WHAT YOU SHOULD DO. The records must be duplicated exactly, with every picture left out.

Excerpts from a dataset
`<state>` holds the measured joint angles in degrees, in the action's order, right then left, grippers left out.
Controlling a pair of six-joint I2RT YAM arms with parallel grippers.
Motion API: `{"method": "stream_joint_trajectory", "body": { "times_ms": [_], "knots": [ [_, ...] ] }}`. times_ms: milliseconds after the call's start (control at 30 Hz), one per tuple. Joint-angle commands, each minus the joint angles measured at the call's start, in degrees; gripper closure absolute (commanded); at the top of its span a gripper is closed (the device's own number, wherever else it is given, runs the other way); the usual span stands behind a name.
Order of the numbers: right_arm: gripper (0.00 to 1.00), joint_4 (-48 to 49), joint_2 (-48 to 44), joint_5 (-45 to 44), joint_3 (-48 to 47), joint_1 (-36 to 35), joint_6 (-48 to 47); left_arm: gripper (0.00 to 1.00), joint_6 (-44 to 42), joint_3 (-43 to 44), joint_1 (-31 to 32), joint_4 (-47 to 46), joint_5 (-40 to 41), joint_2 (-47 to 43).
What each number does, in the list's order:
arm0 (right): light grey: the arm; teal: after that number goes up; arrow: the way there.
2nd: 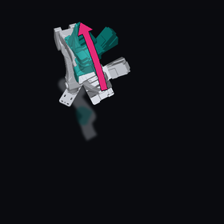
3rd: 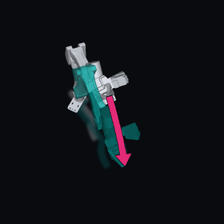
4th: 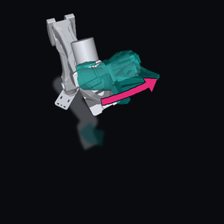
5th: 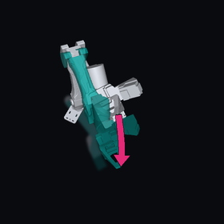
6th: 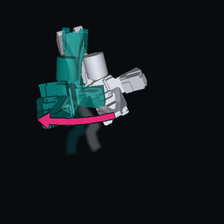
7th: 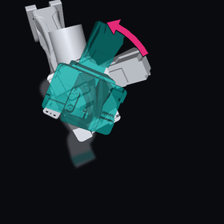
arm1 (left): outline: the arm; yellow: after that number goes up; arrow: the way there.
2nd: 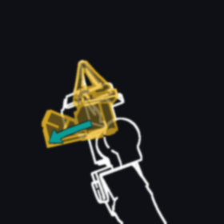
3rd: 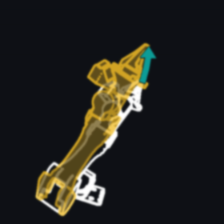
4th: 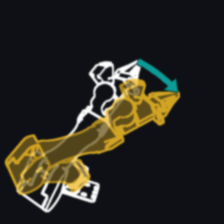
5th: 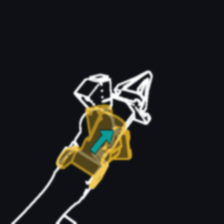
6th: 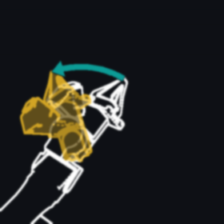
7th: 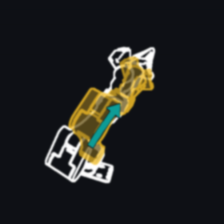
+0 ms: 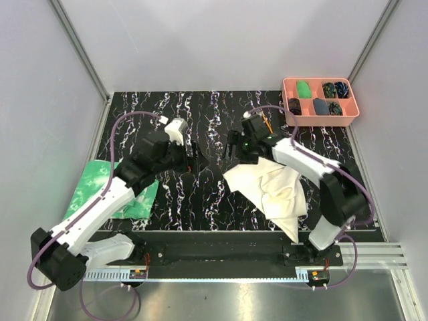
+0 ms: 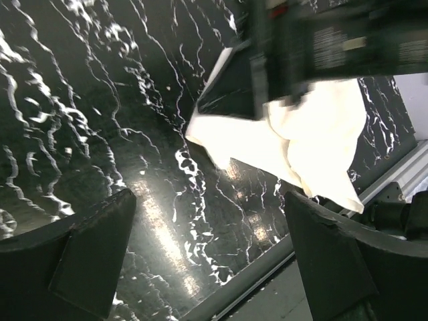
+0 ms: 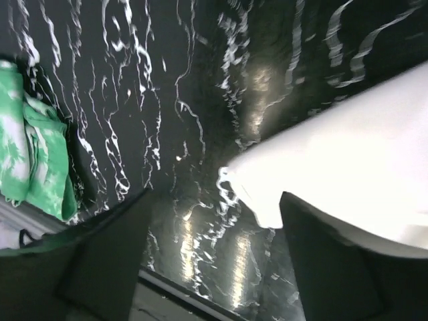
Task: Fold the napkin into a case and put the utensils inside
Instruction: Move the crumpled napkin to the corner of the board, then pick up the crumpled napkin from the center of the board.
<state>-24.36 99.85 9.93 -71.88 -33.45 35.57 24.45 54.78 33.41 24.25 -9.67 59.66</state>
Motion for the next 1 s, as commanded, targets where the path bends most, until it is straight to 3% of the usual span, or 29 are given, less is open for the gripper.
{"method": "stream_joint_trajectory", "body": {
  "times_ms": [0, 167, 300, 467, 700, 967],
  "knots": [
    [0.07, -4.4, -15.3, -11.9, 2.6, 3.2, -3.6, 0.10, 6.5, -2.1, 0.4, -9.9, -4.6, 6.8],
    [0.06, -14.6, -22.8, -21.2, 8.1, 13.3, -1.7, 0.21, 8.5, 3.0, 6.7, -10.0, -3.5, 20.5],
    [0.06, -18.5, -27.9, -28.7, 12.5, 17.4, -3.0, 0.27, 11.3, 5.9, 9.8, -10.7, -0.7, 30.0],
    [0.06, -17.7, -31.8, -23.7, 15.0, 25.2, -6.9, 0.39, 16.1, 5.7, 11.8, -14.9, -0.4, 35.7],
    [0.06, -17.1, -28.9, -23.2, 15.1, 26.3, -8.4, 0.55, 21.1, 3.3, 11.9, -22.2, 1.1, 39.7],
    [0.06, -16.6, -25.2, -24.6, 14.0, 28.7, -10.1, 0.57, 22.9, 3.4, 11.5, -23.0, 2.5, 42.3]
  ]
}}
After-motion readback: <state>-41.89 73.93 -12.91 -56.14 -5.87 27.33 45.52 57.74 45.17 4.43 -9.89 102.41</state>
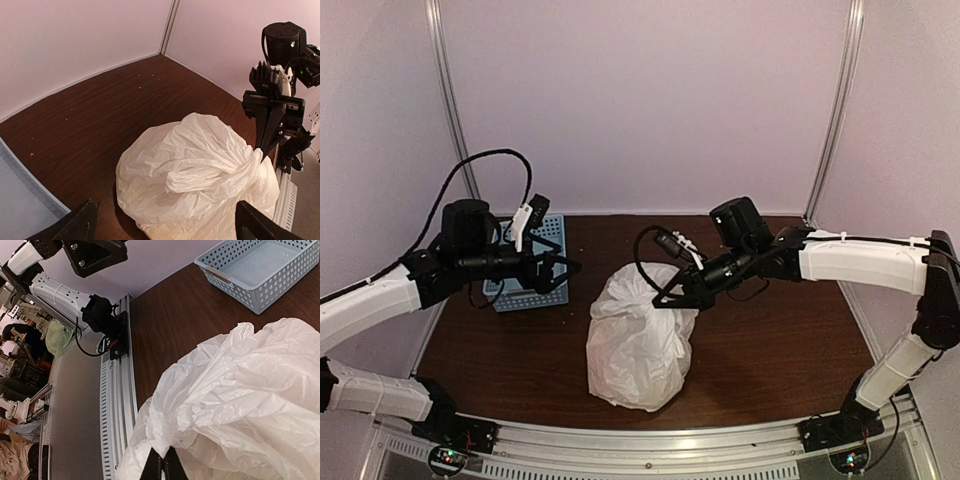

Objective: Untie the knot of the plastic bag and take out the fruit
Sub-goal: Place the takeout bag at the center of the board.

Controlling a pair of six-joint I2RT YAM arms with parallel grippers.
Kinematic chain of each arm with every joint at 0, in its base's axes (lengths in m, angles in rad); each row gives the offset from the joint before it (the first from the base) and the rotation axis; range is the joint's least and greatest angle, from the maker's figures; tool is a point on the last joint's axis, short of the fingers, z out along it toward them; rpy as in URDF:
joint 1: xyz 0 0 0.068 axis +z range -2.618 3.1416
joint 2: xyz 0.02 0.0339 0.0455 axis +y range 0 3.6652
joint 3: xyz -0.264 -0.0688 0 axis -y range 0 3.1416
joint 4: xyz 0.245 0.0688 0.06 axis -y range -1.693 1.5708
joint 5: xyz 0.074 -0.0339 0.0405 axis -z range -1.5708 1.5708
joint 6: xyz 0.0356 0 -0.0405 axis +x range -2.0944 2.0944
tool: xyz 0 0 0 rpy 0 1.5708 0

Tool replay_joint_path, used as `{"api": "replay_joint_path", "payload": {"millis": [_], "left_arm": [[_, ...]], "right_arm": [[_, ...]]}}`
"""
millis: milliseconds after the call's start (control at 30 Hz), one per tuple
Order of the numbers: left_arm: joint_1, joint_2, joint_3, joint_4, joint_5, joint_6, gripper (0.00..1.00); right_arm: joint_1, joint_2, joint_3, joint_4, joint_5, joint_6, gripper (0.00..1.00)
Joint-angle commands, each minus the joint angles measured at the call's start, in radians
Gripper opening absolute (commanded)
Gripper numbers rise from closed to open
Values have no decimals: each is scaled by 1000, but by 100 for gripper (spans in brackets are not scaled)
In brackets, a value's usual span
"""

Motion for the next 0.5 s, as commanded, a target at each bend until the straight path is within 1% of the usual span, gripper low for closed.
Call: {"api": "replay_joint_path", "payload": {"millis": [0, 67, 133, 200, 267, 367, 433, 467], "left_arm": [[-50, 71, -6, 161, -40, -147, 97], [-61, 95, -23, 222, -32, -216, 97], [-72, 106, -47, 289, -19, -273, 97], [-86, 112, -68, 337, -17, -296, 97], [-99, 117, -73, 337, -29, -291, 98], [-101, 120, -74, 307, -54, -279, 97], [-101, 117, -77, 295, -63, -271, 97], [-101, 116, -78, 294, -64, -270, 97]], "right_arm": [[10, -28, -57, -40, -64, -47, 0], [11, -31, -87, -15, -33, -33, 0], [10, -40, -122, 46, -13, 4, 0], [11, -54, -158, 120, 7, 47, 0], [11, -65, -175, 171, 23, 80, 0], [10, -78, -180, 203, 40, 101, 0], [10, -90, -180, 213, 50, 112, 4], [10, -96, -181, 219, 56, 116, 8]]}}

RESULT OF THIS TASK.
`<state>` holds the measured joint angles in degrees, in the action's order, right then left, grippers left out.
Controlling a pair of six-joint I2RT YAM arms with parallel grippers.
Motion API: `{"method": "stream_joint_trajectory", "body": { "times_ms": [_], "knots": [ [_, ...] ] }}`. times_ms: milliseconds after the call's start (control at 30 Hz), one per tuple. Joint-angle commands, each minus the joint angles measured at the call's start, in degrees; gripper closure absolute (commanded); at the top of its span a gripper is closed (the device's own number, wherever else it is given, runs the other way); the usual span stands behind a name.
Order of the numbers: right_arm: gripper (0.00 to 1.00), joint_4 (-48 to 49), joint_2 (-48 to 44), joint_5 (-45 to 44), joint_3 (-48 to 47), joint_1 (-36 to 35), joint_6 (-48 to 47); left_arm: gripper (0.00 to 1.00), joint_6 (-44 to 42), joint_3 (-43 to 44), joint_1 (-31 to 32), joint_4 (-47 to 46), joint_5 (-40 to 41), joint_2 (-47 to 43).
What each number does, in the list's order:
arm0 (right): light grey: the arm; teal: after that number goes up; arrow: the way there.
2nd: 
3rd: 
4th: 
5th: 
6th: 
7th: 
arm1 (left): outline: the arm; yellow: after that number goes up; arrow: the way there.
2nd: 
3rd: 
4th: 
5th: 
6th: 
7th: 
+0 ms: 
+0 ms: 
+0 ms: 
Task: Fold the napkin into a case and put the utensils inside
Instruction: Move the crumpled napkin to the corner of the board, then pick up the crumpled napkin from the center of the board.
<state>-24.36 99.85 9.93 -71.88 -33.45 35.57 24.45 54.78 33.41 24.25 -9.67 59.66</state>
Motion for the next 1 s, as commanded, targets where the path bends most, until it is straight to 3% of the usual span, or 29 are given, less is open for the gripper.
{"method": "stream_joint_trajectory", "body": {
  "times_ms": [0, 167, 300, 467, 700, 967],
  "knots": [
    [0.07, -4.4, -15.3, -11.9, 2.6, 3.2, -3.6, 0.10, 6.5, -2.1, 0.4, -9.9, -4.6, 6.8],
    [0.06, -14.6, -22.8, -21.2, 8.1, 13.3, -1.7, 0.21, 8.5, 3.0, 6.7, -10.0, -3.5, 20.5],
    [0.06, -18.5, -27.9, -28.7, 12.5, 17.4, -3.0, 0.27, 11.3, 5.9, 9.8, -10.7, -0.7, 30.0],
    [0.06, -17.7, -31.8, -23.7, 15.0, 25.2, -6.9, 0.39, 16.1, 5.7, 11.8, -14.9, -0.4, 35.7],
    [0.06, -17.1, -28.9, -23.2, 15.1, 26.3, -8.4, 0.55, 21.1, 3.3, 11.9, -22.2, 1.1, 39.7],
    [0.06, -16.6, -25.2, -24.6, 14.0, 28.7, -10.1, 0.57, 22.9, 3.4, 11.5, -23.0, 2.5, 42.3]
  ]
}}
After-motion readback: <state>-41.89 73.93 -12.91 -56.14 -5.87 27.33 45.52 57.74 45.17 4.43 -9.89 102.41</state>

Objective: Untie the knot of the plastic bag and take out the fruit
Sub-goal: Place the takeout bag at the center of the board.

Controlling a pair of six-joint I2RT YAM arms with parallel grippers.
Kinematic chain of each arm with every joint at 0, in its base's axes (lengths in m, angles in rad); each row gives the offset from the joint before it (the first from the base) and the rotation axis; range is the joint's least and greatest angle, from the maker's figures; tool is a point on the last joint's axis, short of the fingers, z out along it toward them; rpy as in URDF:
joint 1: xyz 0 0 0.068 axis +z range -2.618 3.1416
joint 2: xyz 0.02 0.0339 0.0455 axis +y range 0 3.6652
joint 3: xyz -0.264 -0.0688 0 axis -y range 0 3.1416
joint 4: xyz 0.245 0.0688 0.06 axis -y range -1.693 1.5708
joint 5: xyz 0.074 -0.0339 0.0405 axis -z range -1.5708 1.5708
joint 6: xyz 0.0356 0 -0.0405 axis +x range -2.0944 2.0944
tool: xyz 0 0 0 rpy 0 1.5708 0

Tool replay_joint_path, used as `{"api": "replay_joint_path", "payload": {"millis": [_], "left_arm": [[_, ...]], "right_arm": [[_, ...]]}}`
"""
millis: milliseconds after the call's start (control at 30 Hz), one per tuple
Order of the numbers: left_arm: joint_1, joint_2, joint_3, joint_4, joint_5, joint_6, gripper (0.00..1.00); right_arm: joint_1, joint_2, joint_3, joint_4, joint_5, joint_6, gripper (0.00..1.00)
Joint-angle commands, each minus the joint angles measured at the call's start, in radians
Gripper opening absolute (commanded)
Gripper numbers rise from closed to open
Values have no decimals: each is scaled by 1000, but by 100 for gripper (spans in brackets are not scaled)
In brackets, a value's usual span
"""

Motion for the next 0.5 s, as commanded, a target at each bend until the straight path is within 1% of the usual span, gripper low for closed.
Call: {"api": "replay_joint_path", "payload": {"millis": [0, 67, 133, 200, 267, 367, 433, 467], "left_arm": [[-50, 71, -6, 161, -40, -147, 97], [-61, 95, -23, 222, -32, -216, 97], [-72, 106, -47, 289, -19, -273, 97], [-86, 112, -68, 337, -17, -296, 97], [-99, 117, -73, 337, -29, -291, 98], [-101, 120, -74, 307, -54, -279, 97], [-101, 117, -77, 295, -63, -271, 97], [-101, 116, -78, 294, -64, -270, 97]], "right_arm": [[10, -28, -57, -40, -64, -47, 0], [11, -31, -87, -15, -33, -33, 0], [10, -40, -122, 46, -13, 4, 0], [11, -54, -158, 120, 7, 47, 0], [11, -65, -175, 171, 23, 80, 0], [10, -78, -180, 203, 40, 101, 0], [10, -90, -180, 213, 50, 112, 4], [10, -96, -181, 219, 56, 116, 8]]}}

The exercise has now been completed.